Polar2Grid has a modular design operating on the idea of satellite “products” or “datasets”; data observed by a satellite instrument. These products can be any type of raster data, such as temperatures, reflectances, radiances, or any other value that may be recorded by or calculated from an instrument. There are 4 main steps or components involved when working with these products in Polar2Grid: reading, writing, compositing, and remapping. Polar2Grid makes it possible to access and configure these steps with a simple bash script called polar2grid.sh and other helper scripts. More information on accessing Polar2Grid’s features and running its scripts can be found in the Polar2Grid Basics section or the examples following each reader section. Note that although an example may be written for a specific reader the same operations can be applied to all readers unless mentioned otherwise.
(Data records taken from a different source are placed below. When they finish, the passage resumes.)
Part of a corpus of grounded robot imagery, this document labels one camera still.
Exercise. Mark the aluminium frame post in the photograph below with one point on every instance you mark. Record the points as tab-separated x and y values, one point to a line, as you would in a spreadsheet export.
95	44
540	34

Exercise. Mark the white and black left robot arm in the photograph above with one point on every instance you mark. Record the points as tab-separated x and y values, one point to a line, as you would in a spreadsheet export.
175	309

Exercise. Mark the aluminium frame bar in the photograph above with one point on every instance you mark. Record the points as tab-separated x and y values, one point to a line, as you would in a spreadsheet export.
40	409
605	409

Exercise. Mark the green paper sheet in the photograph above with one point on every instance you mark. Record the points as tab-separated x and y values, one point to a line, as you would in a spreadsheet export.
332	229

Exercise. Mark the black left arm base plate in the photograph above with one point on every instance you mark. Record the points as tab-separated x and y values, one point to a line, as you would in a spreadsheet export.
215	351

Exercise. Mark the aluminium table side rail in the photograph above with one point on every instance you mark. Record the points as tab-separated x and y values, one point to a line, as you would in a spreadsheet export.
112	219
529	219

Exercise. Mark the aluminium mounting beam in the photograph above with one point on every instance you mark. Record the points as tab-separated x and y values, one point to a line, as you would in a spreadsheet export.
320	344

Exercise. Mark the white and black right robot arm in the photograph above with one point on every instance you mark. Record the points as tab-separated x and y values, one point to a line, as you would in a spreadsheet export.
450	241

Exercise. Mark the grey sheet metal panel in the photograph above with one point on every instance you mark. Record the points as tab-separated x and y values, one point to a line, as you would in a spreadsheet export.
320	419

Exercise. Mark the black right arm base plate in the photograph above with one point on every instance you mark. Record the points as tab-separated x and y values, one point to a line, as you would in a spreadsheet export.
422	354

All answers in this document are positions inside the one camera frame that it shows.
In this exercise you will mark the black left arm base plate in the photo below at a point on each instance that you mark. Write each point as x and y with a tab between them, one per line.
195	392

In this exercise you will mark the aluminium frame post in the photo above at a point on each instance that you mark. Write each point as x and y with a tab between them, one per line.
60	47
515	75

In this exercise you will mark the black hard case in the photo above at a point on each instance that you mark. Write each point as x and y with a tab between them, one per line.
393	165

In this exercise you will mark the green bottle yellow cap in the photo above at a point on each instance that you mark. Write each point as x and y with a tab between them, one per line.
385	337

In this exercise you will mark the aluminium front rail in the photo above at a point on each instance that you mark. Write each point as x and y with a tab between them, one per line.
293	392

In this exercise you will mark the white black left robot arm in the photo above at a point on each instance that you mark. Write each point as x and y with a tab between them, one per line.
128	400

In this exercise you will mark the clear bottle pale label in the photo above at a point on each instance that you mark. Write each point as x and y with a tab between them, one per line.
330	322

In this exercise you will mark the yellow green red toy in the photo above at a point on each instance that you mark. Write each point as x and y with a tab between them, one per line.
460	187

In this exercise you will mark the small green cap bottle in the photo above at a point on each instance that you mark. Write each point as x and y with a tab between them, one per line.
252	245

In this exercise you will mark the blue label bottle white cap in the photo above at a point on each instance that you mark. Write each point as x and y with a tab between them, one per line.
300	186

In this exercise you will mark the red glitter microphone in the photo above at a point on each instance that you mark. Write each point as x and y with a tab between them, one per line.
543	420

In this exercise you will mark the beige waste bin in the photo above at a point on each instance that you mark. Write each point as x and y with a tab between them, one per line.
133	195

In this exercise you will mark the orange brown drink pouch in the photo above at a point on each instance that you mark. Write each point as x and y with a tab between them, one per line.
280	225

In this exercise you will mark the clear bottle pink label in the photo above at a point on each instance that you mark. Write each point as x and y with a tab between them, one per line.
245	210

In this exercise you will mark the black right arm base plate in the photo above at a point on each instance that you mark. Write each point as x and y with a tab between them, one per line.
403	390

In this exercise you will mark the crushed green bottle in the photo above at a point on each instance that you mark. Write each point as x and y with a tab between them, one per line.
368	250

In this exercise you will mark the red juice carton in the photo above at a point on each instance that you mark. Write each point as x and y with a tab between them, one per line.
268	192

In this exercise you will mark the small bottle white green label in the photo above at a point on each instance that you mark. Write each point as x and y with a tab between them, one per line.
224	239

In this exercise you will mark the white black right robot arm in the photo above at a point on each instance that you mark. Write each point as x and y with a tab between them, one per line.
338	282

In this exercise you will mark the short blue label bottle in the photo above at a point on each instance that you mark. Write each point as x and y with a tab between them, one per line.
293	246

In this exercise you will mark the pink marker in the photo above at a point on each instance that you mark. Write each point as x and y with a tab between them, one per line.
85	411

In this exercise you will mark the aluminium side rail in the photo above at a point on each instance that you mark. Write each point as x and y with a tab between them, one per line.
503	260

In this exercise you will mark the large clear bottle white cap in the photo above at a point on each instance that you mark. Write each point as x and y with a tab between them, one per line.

For more low-level information on the design and responsibility of each component see the Software Design Overview Appendix.

In Polar2Grid a majority of the functionality is provided by the open source SatPy library created by the PyTroll group. More information on SatPy and the capabilities it provides to python users can be found in the SatPy documentation.

1.3. What’s New?

Polar2Grid Version 2.3 is now available. Changes in this version include:

  • Add FY-3C VIRR reader

  • Add MERSI-2 reader

  • Add VIIRS EDR Flood reader

  • Add VIIRS EDR Active Fire reader

  • Add “overlay.sh” script for overlaying active fire products

  • Add ‘–borders-width’ flag to “add_coastlines.sh”

  • Fix AVHRR reader not masking bad 0 values

  • Fix MIRS reader not using valid range properly

For more details on what’s new in this version and past versions see the Release Notes in the github repository.

1.4. System Requirements

System requirements for the Polar2Grid software are as follows:

  • Intel or AMD CPU with 64-bit instruction support (2+ cores - 2.4GHz)

  • 16 GB RAM (minimum)

  • CentOS 6 64-bit Linux (or other compatible 64-bit Linux distribution)

  • 5 GB disk space (minimum)

1.5. License and Disclaimer

Original scripts and automation included as part of this package are distributed under the GNU GENERAL PUBLIC LICENSE agreement version 3. Software included as part of this software package are copyrighted and licensed by their respective organizations, and distributed consistent with their licensing terms.

The University of Wisconsin-Madison Space Science and Engineering Center (SSEC) makes no warranty of any kind with regard to the CSPP LEO software or any accompanying documentation, including but not limited to the implied warranties of merchantability and fitness for a particular purpose. SSEC does not indemnify any infringement of copyright, patent, or trademark through the use or modification of this software.

There is no expressed or implied warranty made to anyone as to the suitability of this software for any purpose. All risk of use is assumed by the user. Users agree not to hold SSEC, the University of Wisconsin-Madison, or any of its employees or assigns liable for any consequences resulting from the use of the CSPP LEO software.